You get global lock in each processor when traverse the list
&listener_list_lock.

And you call GFP_KERNEL allocation under that lock, which is wrong.

If all your code is called from process context (it looks so), you
could mutexes.

> >You use unicast delivery for netlink messages. 
> >According to my investigation [1], it's performance is better only when
> >there is only one listener (or maybe two in some cases), but then it is
> >noticebly slower than broadcasting.
> >
> >1. http://marc.theaimsgroup.com/?l=linux-netdev&m=114424884216006&w=2
> >  
> Because fsevent has to deliver different events to different listeners, 
> so I must use netlink_unicast,
> in fact, netlink_broadcast also must send skb to every member of the 
> group, so in my opinion,
> they haven't  big difference.

And what if there are several listeners for the same type of events?
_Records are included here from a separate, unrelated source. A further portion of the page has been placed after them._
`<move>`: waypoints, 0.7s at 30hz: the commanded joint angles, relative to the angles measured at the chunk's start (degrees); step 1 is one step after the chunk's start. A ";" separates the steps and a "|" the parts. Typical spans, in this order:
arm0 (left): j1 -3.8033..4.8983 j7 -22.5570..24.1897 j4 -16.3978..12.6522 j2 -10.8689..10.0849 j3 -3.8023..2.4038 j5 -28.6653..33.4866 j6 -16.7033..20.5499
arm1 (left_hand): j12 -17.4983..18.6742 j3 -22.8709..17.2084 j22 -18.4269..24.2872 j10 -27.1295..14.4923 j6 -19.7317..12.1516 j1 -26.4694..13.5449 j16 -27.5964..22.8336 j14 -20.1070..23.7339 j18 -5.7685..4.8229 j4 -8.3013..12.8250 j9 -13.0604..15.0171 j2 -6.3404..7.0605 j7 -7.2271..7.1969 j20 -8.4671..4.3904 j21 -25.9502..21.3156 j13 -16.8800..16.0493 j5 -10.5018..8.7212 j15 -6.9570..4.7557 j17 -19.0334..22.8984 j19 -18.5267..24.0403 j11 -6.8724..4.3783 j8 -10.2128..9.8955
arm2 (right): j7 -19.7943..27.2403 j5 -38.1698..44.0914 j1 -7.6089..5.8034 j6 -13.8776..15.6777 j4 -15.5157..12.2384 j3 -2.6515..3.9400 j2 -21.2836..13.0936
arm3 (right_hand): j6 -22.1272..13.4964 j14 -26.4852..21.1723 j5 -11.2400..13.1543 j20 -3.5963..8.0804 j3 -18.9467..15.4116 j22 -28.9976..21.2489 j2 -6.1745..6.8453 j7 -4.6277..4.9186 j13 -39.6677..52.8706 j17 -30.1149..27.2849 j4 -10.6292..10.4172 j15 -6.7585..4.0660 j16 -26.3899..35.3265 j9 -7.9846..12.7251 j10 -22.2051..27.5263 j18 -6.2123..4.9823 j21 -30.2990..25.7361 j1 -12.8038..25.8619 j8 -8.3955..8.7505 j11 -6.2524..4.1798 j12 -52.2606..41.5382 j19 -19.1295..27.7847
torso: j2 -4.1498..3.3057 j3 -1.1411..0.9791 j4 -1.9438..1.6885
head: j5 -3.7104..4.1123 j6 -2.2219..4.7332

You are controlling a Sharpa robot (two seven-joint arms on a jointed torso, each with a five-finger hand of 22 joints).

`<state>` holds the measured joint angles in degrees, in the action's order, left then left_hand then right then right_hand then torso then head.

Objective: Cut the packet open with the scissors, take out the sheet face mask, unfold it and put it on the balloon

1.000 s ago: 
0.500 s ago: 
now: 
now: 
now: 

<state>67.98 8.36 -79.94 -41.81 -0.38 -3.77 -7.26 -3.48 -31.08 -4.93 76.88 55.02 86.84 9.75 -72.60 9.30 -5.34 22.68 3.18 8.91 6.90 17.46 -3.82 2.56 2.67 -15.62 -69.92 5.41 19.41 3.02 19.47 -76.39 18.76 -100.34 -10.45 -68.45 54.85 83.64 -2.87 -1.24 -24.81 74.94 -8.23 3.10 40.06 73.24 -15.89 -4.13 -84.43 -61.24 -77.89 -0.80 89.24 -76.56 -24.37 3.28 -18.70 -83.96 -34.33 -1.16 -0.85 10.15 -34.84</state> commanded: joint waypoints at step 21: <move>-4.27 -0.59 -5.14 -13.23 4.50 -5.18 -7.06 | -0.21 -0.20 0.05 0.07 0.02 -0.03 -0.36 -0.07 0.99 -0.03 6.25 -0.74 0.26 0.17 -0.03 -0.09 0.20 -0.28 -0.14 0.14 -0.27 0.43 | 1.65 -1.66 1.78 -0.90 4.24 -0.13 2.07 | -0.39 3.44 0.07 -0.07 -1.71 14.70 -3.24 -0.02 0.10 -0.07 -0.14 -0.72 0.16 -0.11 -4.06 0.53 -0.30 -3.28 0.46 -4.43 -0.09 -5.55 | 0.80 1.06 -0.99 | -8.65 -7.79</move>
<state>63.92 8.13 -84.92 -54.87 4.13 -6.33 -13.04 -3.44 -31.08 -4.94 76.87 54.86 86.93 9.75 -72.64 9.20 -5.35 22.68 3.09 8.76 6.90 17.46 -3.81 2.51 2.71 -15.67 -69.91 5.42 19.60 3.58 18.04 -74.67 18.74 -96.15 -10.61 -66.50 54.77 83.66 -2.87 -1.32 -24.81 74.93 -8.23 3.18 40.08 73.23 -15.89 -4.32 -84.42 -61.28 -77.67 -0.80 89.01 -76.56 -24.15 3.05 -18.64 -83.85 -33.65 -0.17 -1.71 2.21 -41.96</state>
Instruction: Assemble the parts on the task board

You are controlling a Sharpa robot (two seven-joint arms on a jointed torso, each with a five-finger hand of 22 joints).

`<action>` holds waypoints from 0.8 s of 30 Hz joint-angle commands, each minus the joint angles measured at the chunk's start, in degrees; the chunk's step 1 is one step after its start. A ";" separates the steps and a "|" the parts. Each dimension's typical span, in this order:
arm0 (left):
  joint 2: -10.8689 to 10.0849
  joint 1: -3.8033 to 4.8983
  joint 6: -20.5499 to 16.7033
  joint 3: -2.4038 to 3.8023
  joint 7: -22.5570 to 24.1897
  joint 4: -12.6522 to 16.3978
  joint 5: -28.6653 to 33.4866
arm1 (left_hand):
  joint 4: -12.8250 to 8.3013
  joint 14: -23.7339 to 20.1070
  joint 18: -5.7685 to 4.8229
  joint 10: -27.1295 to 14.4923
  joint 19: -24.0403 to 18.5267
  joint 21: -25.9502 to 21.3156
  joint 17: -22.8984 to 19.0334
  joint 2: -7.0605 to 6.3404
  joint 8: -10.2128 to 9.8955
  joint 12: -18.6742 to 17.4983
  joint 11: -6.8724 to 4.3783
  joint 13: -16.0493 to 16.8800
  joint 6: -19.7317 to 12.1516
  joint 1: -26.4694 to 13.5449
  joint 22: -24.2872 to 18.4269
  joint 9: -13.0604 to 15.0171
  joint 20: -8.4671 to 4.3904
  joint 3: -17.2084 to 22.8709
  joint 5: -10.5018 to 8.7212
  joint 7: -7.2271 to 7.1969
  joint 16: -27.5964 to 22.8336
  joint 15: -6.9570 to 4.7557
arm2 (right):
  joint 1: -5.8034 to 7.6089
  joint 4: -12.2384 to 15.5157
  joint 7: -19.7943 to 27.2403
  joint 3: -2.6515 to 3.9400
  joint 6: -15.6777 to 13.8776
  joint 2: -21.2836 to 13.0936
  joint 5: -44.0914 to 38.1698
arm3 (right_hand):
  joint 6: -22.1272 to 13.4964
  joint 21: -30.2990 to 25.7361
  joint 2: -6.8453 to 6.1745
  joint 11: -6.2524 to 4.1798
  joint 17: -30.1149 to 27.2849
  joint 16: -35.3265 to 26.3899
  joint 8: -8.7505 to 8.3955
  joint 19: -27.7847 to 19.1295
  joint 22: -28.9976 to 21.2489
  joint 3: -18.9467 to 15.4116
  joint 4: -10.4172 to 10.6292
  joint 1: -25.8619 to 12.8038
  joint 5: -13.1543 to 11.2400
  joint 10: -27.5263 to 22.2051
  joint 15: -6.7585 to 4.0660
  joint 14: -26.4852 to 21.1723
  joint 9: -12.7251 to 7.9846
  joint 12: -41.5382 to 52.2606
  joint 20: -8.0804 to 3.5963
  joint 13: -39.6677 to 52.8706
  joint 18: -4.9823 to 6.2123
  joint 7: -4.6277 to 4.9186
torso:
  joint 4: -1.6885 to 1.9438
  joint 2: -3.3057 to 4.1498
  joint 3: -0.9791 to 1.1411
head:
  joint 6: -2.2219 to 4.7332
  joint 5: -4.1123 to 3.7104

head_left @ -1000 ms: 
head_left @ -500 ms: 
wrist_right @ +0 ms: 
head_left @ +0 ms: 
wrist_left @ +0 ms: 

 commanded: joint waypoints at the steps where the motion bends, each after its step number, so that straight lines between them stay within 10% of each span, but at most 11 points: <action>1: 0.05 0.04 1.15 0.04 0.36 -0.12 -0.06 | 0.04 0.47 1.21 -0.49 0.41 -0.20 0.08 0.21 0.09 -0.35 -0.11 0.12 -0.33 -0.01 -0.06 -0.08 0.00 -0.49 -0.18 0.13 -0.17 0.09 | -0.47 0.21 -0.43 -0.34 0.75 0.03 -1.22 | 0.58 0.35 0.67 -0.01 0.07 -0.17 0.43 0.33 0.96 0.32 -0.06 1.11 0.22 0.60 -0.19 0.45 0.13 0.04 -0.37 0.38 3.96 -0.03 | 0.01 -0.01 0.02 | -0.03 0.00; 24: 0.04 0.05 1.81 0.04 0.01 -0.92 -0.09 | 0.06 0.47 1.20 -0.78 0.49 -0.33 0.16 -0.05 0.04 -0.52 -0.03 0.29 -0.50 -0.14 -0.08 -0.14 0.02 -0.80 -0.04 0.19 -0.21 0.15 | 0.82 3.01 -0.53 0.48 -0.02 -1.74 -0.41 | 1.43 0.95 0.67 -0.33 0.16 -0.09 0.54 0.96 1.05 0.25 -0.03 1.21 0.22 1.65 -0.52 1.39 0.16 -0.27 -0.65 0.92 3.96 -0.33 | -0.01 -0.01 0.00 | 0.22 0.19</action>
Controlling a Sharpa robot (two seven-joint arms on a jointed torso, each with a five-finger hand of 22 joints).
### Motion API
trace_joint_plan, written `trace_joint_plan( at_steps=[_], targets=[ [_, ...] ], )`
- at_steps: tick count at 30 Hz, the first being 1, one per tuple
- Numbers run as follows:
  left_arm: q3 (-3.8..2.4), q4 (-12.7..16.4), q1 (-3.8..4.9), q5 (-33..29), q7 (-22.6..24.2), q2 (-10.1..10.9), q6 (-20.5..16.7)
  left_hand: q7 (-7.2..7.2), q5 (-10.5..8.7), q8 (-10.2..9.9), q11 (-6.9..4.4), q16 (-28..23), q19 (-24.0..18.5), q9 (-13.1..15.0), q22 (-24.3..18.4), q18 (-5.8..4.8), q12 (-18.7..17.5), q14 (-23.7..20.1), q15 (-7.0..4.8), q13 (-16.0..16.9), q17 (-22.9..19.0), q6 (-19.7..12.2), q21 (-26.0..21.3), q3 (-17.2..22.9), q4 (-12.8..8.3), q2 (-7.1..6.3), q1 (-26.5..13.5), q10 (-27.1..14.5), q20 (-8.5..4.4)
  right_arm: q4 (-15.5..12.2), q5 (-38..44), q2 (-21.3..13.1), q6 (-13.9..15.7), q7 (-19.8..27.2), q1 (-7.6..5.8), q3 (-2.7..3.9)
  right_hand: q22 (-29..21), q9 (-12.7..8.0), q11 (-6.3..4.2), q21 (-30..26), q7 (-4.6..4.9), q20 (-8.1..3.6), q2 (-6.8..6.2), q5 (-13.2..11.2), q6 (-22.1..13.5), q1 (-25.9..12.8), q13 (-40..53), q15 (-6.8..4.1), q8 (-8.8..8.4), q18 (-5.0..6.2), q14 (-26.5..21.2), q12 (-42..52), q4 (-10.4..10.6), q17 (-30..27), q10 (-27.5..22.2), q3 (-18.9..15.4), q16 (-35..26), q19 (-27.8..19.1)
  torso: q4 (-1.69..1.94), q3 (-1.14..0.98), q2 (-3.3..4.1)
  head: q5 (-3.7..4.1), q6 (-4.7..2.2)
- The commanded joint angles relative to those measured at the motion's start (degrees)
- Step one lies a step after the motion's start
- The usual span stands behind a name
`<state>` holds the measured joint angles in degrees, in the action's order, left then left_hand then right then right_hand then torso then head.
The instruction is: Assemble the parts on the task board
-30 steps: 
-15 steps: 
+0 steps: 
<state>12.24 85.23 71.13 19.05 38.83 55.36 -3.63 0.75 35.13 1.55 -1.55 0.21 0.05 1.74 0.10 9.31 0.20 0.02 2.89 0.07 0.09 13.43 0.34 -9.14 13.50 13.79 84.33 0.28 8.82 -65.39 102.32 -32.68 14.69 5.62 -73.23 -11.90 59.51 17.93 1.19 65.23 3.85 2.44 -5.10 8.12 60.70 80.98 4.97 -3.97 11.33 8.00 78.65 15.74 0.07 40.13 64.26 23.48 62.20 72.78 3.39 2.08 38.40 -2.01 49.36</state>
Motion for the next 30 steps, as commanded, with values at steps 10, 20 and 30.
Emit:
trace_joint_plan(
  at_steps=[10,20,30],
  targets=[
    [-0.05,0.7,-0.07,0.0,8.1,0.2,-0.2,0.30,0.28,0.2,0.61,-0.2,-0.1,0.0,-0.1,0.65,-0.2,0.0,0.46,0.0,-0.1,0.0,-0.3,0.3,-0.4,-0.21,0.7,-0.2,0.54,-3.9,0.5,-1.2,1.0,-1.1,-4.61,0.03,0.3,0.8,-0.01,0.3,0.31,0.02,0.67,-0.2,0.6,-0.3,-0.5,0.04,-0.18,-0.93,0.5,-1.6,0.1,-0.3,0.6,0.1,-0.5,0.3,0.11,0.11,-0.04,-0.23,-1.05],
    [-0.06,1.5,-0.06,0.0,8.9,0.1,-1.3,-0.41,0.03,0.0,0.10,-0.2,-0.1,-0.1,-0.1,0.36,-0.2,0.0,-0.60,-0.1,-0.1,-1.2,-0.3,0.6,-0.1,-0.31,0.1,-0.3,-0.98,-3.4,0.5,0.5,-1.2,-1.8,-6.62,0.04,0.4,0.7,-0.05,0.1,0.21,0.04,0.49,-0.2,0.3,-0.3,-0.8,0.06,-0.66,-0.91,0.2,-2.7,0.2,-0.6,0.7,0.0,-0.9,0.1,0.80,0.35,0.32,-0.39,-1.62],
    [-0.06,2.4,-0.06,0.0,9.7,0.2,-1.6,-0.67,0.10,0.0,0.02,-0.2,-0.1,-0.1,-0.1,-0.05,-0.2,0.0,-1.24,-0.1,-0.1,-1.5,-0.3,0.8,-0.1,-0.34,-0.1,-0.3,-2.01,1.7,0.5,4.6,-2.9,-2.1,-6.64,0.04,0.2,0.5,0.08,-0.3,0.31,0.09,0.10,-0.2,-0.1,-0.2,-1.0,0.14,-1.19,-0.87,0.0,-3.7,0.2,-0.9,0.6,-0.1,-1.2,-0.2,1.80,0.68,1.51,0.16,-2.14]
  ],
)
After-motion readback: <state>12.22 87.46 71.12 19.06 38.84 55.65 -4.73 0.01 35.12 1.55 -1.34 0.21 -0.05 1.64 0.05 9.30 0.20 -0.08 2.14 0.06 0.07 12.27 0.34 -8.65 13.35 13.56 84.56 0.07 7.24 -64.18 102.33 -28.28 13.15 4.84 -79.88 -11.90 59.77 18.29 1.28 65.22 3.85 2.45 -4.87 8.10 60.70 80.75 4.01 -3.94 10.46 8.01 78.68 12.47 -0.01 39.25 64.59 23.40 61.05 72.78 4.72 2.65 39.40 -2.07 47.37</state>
> Can you explain why there is such a big difference between 
> netlink_unicast and netlink_broadcast?

Netlink broadcast clones skbs, while unicasting requires the whole new
one.

> >Btw, you need some rebalancing of the per-cpu queues, probably in
> >keventd, since CPUs can go offline and your messages will stuck foreve
> >there.
> >  
> Does keventd not do it? if so, keventd should be modified.

How does keventd know about your own structures?
You have an per-cpu object, but your keventd function gets object 
from running cpu, not from any other cpus.

-- 
	Evgeniy Polyakov